■ WHAT IS BEING ASKED ■
Please restate the entries below word for word, leaving out any pictures.

Dataset records
━━━━━━━━━━━━━━━━━━━━

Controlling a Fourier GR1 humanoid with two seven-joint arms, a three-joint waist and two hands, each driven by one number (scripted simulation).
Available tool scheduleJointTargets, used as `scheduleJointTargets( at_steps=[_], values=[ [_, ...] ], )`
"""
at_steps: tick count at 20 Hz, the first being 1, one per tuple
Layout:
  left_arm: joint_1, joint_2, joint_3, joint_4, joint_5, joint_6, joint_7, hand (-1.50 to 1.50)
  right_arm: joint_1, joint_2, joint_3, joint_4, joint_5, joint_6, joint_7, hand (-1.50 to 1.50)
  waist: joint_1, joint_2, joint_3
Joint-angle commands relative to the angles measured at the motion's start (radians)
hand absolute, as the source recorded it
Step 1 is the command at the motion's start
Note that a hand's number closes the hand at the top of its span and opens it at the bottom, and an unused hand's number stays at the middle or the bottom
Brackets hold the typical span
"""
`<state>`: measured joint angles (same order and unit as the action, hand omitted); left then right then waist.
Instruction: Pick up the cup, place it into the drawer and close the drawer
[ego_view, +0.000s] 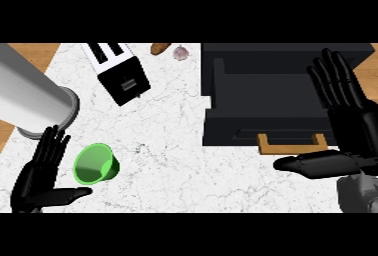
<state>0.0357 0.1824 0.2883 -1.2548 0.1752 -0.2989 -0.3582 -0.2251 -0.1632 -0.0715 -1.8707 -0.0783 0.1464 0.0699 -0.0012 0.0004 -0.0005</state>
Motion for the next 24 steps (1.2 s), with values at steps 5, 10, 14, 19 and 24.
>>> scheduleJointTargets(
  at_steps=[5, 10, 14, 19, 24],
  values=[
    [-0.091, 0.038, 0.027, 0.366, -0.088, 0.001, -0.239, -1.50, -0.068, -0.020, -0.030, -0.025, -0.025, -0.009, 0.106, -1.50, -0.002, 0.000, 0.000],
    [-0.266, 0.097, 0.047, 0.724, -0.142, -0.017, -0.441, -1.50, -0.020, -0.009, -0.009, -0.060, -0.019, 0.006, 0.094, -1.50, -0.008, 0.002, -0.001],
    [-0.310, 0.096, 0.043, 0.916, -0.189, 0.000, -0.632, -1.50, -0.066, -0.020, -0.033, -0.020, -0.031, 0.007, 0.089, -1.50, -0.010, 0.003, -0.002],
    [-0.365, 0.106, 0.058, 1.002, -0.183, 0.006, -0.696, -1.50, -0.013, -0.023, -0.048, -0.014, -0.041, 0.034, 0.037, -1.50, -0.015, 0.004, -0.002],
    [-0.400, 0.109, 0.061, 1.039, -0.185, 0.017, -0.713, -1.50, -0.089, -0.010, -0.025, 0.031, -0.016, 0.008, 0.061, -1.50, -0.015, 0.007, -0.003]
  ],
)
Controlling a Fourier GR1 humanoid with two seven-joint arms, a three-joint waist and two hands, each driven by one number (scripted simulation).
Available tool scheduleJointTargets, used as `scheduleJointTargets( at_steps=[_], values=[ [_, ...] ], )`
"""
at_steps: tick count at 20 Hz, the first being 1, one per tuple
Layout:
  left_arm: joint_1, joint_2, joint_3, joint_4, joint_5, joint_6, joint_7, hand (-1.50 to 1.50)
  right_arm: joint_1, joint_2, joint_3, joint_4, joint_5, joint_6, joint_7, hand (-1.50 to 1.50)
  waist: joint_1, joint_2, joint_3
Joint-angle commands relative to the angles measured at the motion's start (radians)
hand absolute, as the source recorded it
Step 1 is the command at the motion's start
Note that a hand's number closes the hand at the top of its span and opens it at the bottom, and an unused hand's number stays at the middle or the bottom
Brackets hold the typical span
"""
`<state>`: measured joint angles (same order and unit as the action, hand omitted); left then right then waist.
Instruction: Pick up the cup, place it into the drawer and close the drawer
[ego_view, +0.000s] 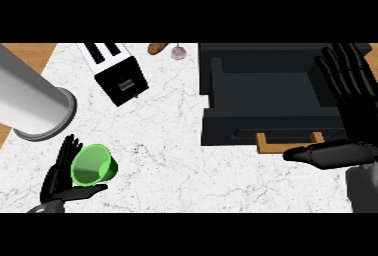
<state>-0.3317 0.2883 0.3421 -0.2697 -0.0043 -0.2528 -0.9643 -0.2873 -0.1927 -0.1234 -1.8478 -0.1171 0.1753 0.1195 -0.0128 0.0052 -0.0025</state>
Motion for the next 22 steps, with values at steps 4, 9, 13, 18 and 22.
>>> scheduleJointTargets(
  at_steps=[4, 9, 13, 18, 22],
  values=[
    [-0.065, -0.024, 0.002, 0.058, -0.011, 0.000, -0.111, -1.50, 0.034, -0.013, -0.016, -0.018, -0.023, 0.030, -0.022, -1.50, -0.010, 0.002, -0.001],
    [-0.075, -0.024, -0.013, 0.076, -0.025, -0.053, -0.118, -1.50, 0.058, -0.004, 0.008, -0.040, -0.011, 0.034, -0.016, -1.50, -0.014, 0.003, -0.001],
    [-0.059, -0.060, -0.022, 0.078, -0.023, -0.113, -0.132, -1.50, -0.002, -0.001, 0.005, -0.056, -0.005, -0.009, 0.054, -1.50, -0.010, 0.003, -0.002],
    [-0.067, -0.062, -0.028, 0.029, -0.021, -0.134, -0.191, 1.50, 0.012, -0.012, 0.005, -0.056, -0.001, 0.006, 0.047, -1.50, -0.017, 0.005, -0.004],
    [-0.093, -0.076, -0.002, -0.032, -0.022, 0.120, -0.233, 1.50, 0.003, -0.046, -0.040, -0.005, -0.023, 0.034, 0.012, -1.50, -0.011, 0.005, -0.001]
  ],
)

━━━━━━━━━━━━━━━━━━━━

■ WRITTEN RESPONSE ■
Controlling a Fourier GR1 humanoid with two seven-joint arms, a three-joint waist and two hands, each driven by one number (scripted simulation).
Available tool scheduleJointTargets, used as `scheduleJointTargets( at_steps=[_], values=[ [_, ...] ], )`
"""
at_steps: tick count at 20 Hz, the first being 1, one per tuple
Layout:
  left_arm: joint_1, joint_2, joint_3, joint_4, joint_5, joint_6, joint_7, hand (-1.50 to 1.50)
  right_arm: joint_1, joint_2, joint_3, joint_4, joint_5, joint_6, joint_7, hand (-1.50 to 1.50)
  waist: joint_1, joint_2, joint_3
Joint-angle commands relative to the angles measured at the motion's start (radians)
hand absolute, as the source recorded it
Step 1 is the command at the motion's start
Note that a hand's number closes the hand at the top of its span and opens it at the bottom, and an unused hand's number stays at the middle or the bottom
Brackets hold the typical span
"""
`<state>`: measured joint angles (same order and unit as the action, hand omitted); left then right then waist.
Instruction: Pick up the cup, place it into the drawer and close the drawer
[ego_view, +0.000s] 
<state>0.0357 0.1824 0.2883 -1.2548 0.1752 -0.2989 -0.3582 -0.2251 -0.1632 -0.0715 -1.8707 -0.0783 0.1464 0.0699 -0.0012 0.0004 -0.0005</state>
Motion for the next 24 steps (1.2 s), with values at steps 5, 10, 14, 19 and 24.
>>> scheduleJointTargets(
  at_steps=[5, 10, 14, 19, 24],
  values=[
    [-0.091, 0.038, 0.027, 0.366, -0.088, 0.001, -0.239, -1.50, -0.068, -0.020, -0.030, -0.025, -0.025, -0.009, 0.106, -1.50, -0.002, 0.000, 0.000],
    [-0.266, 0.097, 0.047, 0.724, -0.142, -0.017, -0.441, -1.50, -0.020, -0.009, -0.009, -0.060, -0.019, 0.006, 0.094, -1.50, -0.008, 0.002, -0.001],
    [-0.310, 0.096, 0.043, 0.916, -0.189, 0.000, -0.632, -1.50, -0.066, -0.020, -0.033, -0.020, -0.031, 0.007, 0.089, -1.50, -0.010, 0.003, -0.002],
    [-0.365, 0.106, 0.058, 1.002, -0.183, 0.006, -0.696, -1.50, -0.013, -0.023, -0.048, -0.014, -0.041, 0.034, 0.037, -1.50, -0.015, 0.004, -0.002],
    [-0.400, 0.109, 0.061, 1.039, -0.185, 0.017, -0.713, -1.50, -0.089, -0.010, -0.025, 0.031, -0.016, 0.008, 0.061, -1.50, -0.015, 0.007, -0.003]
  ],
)
Controlling a Fourier GR1 humanoid with two seven-joint arms, a three-joint waist and two hands, each driven by one number (scripted simulation).
Available tool scheduleJointTargets, used as `scheduleJointTargets( at_steps=[_], values=[ [_, ...] ], )`
"""
at_steps: tick count at 20 Hz, the first being 1, one per tuple
Layout:
  left_arm: joint_1, joint_2, joint_3, joint_4, joint_5, joint_6, joint_7, hand (-1.50 to 1.50)
  right_arm: joint_1, joint_2, joint_3, joint_4, joint_5, joint_6, joint_7, hand (-1.50 to 1.50)
  waist: joint_1, joint_2, joint_3
Joint-angle commands relative to the angles measured at the motion's start (radians)
hand absolute, as the source recorded it
Step 1 is the command at the motion's start
Note that a hand's number closes the hand at the top of its span and opens it at the bottom, and an unused hand's number stays at the middle or the bottom
Brackets hold the typical span
"""
`<state>`: measured joint angles (same order and unit as the action, hand omitted); left then right then waist.
Instruction: Pick up the cup, place it into the drawer and close the drawer
[ego_view, +0.000s] 
<state>-0.3317 0.2883 0.3421 -0.2697 -0.0043 -0.2528 -0.9643 -0.2873 -0.1927 -0.1234 -1.8478 -0.1171 0.1753 0.1195 -0.0128 0.0052 -0.0025</state>
Motion for the next 22 steps, with values at steps 4, 9, 13, 18 and 22.
>>> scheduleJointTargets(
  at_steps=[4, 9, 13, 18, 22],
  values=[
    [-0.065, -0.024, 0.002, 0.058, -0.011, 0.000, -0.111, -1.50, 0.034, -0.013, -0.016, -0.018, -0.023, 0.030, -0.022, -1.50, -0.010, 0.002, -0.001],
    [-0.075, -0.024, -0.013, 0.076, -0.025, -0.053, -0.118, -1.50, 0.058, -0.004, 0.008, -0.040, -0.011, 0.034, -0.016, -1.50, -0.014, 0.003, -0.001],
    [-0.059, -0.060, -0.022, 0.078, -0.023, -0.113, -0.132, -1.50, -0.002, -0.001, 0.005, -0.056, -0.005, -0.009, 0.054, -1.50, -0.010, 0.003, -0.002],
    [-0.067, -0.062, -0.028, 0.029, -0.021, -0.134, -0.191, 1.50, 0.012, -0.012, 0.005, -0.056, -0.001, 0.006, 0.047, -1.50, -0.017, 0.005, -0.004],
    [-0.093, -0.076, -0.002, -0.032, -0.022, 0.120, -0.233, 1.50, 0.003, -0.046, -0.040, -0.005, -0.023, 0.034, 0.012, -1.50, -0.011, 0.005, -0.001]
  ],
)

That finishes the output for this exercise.